=== Supplied information ===
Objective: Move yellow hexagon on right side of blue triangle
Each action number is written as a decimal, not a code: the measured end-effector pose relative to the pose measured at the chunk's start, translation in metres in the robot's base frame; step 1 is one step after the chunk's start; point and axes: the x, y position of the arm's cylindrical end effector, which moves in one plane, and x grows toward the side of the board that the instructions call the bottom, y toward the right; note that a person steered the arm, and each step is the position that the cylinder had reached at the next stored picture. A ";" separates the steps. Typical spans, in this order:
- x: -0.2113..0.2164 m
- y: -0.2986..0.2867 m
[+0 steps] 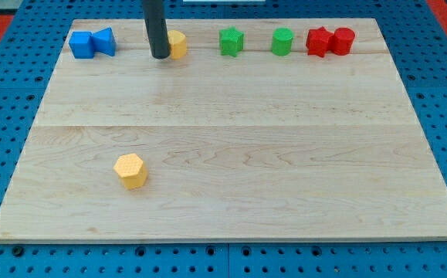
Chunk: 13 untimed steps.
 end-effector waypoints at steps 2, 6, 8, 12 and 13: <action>-0.010 0.011; 0.103 0.024; 0.172 0.022; 0.270 -0.095; 0.268 -0.134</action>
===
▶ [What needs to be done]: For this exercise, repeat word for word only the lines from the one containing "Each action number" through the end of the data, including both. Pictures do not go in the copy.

▶ [Solution]:
Each action number is written as a decimal, not a code: the measured end-effector pose relative to the pose measured at the chunk's start, translation in metres in the robot's base frame; step 1 is one step after the chunk's start; point and axes: the x, y position of the arm's cylindrical end effector, which moves in one plane, and x grows toward the side of the board that the instructions call the bottom, y toward the right; note that a person steered the arm, and each step is the position that the cylinder had reached at the next stored picture. A ";" separates the steps. Typical spans, in this order:
- x: -0.2113..0.2164 m
- y: -0.2986..0.2867 m
[+0 steps] 
Chunk: 13 untimed steps.
 end-effector waypoints at steps 2, 6, 8, 12 and 13: <action>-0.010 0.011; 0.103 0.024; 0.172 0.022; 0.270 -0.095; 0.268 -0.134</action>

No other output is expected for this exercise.